Ah, spring in the Midwest- it's a great time of year. Freezing temperatures, snow, ice, and wind. April is just sooo f-ing fantastic. Ok, while this has been an exceptionally shitty few weeks here in the Midwest, it's not a total loss. After all, the calendar does say spring, and that means it's time to roll out the most popular spring seasonal brew, the Maibock. Maibocks are to spring what Dopplebocks are to late fall, only reversed- an annual right of passage marking the tranistion from darker, heavier, higher abv, warming winter brews to the lighter, lower abv summer brews that are easier to drink and refreshing on warm days. Dopplebocks usually appear in late October and November, following the early autumn Ocktoberfest/Marzen style brews, which are a bit lighter. Maibocks tend to follow the very dark, thick winter brews such as Stouts, Scottish Porters, dark Ambers, or high abv beasts like Imperial Stouts and IPA's. The Maibock, while still powerful at typically 6 to 7% abv, offers a lighter and easier drink than Dopplebocks, Stouts, Imperials, et. al, getting us all in a celebratory mood for the impending warm weather. Personally, Nigel doesn't celebrate the impending warm weather until he gets his first 18 holes in, which has not yet happened yet. Much like the Cleveland Indians, Nigel refuses to play a summer sport in a snowstorm.

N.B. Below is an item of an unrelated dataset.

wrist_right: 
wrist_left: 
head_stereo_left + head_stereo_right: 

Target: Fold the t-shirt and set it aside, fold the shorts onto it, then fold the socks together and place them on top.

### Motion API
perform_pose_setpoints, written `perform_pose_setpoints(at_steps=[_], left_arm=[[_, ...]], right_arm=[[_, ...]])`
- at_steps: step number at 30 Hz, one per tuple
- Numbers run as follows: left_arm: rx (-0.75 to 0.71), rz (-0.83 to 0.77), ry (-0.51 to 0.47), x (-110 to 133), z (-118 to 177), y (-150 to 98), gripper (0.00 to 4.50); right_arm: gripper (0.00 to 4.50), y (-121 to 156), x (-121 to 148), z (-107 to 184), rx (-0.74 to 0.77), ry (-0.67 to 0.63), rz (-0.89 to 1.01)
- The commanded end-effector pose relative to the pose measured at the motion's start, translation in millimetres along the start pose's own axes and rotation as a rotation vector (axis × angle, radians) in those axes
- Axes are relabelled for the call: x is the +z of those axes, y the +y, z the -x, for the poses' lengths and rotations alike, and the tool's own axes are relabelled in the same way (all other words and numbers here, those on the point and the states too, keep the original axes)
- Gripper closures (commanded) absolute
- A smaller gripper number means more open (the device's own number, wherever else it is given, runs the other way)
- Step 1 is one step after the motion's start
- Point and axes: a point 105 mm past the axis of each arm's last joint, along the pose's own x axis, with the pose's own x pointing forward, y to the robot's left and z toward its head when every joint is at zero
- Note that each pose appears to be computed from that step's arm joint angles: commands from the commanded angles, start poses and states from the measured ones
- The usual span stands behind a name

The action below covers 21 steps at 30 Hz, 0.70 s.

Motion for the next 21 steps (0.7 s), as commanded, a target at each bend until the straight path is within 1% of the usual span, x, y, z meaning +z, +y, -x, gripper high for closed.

I have to say, in the interest of full public disclosure, that the Maibock is not high on my list of favorite styles, but I chalk that up mostly to some unfortunate experiences. Like any quality craft beer style, a few bad apples can spoil the bunch. I actually went into last spring thinking Maibock was perhaps one of my three least favorite styles. I was so down on Maibocks that I refused to accept that one of my favorite brews, Rogue's Dead Guy Ale, actually fell into that category (I tried to convince myself that Dead Guy Ale was a new style- you know, like we were going to see Samuel Adam's Dead Guy Ale advertised on tv during golf tournaments). This changed after sampling a few Maibocks last spring, including Tyranena's Fighting Finches Maibock, Sprecher Maibock, and a German imported version from Spaten. While I'm by no means ready to put this style in my top 5, I do now appreciate the style and was excited to see Capital Maibock on store shelves upon returning from my Southwestern sabbatical.

Somehow, spring '07 was my first ever taste test of Capital's take on the Maibock, and I was very hopeful. Capital makes THE finest Dopplebocks out there, Autumnal Fire and Dark Dopplebock, and their winter seasonal, the dark amber Winter Skal, is pretty good (see earlier Nigel reviews of both Autumnal Fire and Winter Skal). In my not-so-humble opinion, Capital doesn't do as well with their summer release, Fest (also known as Summer Fest) and early fall Oktoberfest, both of which are Oktoberfest/Marzen offerings. This is surprising, considering that Capital tends to specialize in authentic German-style brews that are quite good (let's NEVER mention Island Wheat, ok?- damn sellouts!). I was a bit dissapointed with the Maibock, though this is partially due to overly high expectations. Not nearly up to the standards of Capital's Dopplebocks, Maibock reminded me alot of Winter Skal- solid, but not overly impressive.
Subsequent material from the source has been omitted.